拓哉は凛先輩に告白する
春の音楽が店内を包み、花の香りが広がる店。
「なんでここなんだ?」
拓哉は渋い顔で真矢に言う。また、真矢も渋い顔を浮かべる。
「ここしかないから」
真矢は怒った声で言い、奥の席に向かって歩く。
店内はおしゃれな雰囲気が漂っていて、賑やかで繁盛していた。
「話し合う場所が、この店なのか?」
「そうですけど?!」
俺たちは、どうやったら冴島真矢は勝ちヒロインになれるのか、話をするために良い場所を探してたんだが、まさかこんな店を選ぶなんて。
窓辺の席に座り、両者ため息を吐く。
「なんで、あんたと協力しないといけないのよ」
「あのな、許す条件についてちゃんと話したよな?」
「ええ、私がリア充になればいいんでしょ?」
「そうだ、それが条件だな、まぁ、今のところ無理だと思うけど」
「はぁ??」
「ほら、こんなすぐに怒る人なんかに彼氏ができるはずないし」
「いい? あんたも振られてるからね?」
真矢は眉をひそめ、俺に向かって指を指す。
「はいはい」
「はぁ、ほんとこんな奴のどこが良いのかしら」
「うわ、可愛いヒロインが言うセリフやん」
「何? もしかして私が可愛くないって?」
「まぁ、可愛いと思うけど性格が残念だな」
「うわーー、思ってることを口に出すタイプだ!」
「いや、それを言うなら、真矢の方だと思うけど?」
「名前呼ばないでくれるかな?」
「論点をずらすな」
真矢はかるく舌打ちをし、メニュー表に手を伸ばす。
「それより、なんか頼まない?」
真矢はメニュー表をペラペラとめくりながら言う。
「そうだな」
拓哉も横にあるメニュー表を手に取る。
数時間後、真矢は酔った人のように好きな人の悪口を言っていた。
「でね、私はいつも伝えてるんだよ?」
ポテトを手に取り、口に運ぶ真矢。
「将来結婚しようね! っていつも言ってるのに」
悲劇のヒロインのように下を向き、ポテトをツンツンと突く。
「ちなみに、最後に言ったのはいつ?」
「小学6の時」
「それは、あれだな」
「何よ?」
「いや、まぁ、そうだな、今日は遅いし帰るか」
こいつ、案外天然なのか? ジーと真矢の顔を見つめる。
「そうね、今日は帰りましょ」
「ああ」
そう言い、俺たちは立ち上がり会計を済ませ店を出た。ちなみに何故か真矢が奢ってくれた。
「じゃ、私はあっちだから」
「おう」
そして、俺たちは自分の家に向かって歩き出す。
一度振られても、まだ好き。振られるってどんだけ辛いんだろう。
好きな人から、一生好きになることが、ないと宣言されたようなもんだ。
今日の春風はどこ寒く感じた、いつもとは違う風だった。その風はまるで悩み飛ばすほど強く吹き、整えた髪は崩れていく。
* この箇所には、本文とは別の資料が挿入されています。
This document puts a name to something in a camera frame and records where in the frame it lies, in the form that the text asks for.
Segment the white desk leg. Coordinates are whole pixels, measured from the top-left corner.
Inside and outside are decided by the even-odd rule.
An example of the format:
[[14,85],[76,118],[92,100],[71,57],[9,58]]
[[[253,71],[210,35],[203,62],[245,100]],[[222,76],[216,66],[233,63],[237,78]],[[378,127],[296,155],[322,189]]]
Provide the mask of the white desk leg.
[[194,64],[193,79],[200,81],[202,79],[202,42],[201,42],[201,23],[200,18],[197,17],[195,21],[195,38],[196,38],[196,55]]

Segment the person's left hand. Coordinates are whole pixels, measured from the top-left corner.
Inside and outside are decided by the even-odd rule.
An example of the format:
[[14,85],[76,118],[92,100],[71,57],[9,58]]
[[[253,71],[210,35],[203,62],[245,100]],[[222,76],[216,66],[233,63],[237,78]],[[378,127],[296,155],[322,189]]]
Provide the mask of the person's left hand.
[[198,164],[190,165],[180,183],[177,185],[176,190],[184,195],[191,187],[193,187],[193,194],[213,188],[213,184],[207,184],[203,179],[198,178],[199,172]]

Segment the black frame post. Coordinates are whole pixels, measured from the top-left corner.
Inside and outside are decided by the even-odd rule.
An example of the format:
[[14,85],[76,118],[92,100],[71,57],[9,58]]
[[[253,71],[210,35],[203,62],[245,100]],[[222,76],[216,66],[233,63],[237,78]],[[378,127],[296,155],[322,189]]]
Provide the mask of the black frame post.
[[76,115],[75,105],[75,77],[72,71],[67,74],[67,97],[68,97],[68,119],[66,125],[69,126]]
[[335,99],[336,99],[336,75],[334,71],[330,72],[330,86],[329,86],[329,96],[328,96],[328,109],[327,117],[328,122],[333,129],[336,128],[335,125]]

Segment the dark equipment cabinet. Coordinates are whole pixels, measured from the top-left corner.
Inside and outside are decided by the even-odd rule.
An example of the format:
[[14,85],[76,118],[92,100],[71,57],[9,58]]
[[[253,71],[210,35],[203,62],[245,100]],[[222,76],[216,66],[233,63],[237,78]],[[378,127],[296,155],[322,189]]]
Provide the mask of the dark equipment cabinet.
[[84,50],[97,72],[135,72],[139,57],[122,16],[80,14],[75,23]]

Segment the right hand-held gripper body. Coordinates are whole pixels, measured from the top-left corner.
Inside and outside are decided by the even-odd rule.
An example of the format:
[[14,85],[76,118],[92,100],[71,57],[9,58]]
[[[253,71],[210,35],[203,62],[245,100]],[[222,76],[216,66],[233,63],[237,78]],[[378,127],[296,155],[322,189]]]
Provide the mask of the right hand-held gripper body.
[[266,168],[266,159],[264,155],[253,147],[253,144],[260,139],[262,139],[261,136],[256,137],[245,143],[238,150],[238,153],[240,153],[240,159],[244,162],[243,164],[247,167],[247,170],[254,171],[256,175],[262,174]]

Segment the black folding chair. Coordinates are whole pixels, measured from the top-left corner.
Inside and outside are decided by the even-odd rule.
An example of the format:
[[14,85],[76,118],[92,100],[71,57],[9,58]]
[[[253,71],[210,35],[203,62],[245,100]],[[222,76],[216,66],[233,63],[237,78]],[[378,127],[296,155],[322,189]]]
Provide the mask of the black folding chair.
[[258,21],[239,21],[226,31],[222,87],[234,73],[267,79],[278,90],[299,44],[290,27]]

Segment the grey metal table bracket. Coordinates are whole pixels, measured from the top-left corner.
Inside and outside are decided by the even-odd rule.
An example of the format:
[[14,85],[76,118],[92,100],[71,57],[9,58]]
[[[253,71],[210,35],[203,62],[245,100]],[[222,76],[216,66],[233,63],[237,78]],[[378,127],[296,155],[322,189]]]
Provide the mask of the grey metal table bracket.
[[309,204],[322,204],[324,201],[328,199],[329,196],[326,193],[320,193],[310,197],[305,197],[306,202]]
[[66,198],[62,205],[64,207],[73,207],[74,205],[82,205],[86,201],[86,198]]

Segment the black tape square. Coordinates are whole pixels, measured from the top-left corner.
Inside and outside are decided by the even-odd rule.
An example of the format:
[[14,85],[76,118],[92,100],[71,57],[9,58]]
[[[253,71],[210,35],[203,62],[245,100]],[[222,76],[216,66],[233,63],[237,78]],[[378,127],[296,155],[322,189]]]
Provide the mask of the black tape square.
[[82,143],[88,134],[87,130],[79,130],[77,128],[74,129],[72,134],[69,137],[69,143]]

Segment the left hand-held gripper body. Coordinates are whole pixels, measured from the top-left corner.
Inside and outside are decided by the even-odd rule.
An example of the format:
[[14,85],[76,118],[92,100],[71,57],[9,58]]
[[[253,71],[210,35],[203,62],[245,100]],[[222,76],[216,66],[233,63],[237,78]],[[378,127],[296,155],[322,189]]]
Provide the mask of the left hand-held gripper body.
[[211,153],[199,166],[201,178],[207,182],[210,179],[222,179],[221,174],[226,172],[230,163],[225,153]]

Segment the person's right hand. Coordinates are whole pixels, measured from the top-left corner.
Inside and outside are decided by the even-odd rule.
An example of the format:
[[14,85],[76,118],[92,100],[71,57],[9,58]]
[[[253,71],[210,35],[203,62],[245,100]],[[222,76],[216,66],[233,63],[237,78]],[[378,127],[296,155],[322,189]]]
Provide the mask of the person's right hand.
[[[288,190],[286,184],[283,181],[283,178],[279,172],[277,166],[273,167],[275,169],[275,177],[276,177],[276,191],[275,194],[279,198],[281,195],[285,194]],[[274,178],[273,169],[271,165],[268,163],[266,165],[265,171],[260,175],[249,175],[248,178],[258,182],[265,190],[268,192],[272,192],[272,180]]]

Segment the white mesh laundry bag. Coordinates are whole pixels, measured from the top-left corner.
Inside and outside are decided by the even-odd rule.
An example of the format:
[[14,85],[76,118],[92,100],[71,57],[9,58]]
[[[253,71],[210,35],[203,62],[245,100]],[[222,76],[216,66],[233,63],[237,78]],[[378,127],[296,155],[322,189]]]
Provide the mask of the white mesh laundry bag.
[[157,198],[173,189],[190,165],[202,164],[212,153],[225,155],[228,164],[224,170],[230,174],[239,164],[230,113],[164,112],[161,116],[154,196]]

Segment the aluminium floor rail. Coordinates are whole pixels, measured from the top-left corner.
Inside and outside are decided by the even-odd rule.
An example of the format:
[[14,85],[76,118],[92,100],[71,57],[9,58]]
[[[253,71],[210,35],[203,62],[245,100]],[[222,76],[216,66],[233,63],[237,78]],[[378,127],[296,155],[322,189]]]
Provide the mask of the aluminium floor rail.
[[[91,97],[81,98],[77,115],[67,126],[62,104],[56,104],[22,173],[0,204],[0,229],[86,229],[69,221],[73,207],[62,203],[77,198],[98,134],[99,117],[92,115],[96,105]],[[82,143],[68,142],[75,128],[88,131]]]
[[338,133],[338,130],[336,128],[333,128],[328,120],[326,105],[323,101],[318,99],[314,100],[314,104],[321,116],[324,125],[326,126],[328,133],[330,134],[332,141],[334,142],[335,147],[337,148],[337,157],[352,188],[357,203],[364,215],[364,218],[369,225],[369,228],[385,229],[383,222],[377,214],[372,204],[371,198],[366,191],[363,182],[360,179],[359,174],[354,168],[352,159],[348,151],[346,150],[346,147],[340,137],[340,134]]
風の鬱陶しさを感じながら、歩く。ちょうど桜の木の下に凛先輩が立っていた。
「どうしてここに??」
「ここで待っていると、拓哉に会える気がしたんだ」
桜の花が1枚ひらひらと落ちていく。
「好きな人は残り4か月で、できそうなのか?」
凛は意地悪そうに笑う。
「好きな人できましたよ」
「え?」
凛は目を丸くする。
期待と不安を交えながら口を開く。
「凛先輩です」
今日の春風はどこか暑さを感じた。地球温暖化のせいで暑くなっているのか、それとも、自分の想いを言えたことに暑さを感じているのか。
でも、これだけはわかる。
俺は凛先輩が好きだ。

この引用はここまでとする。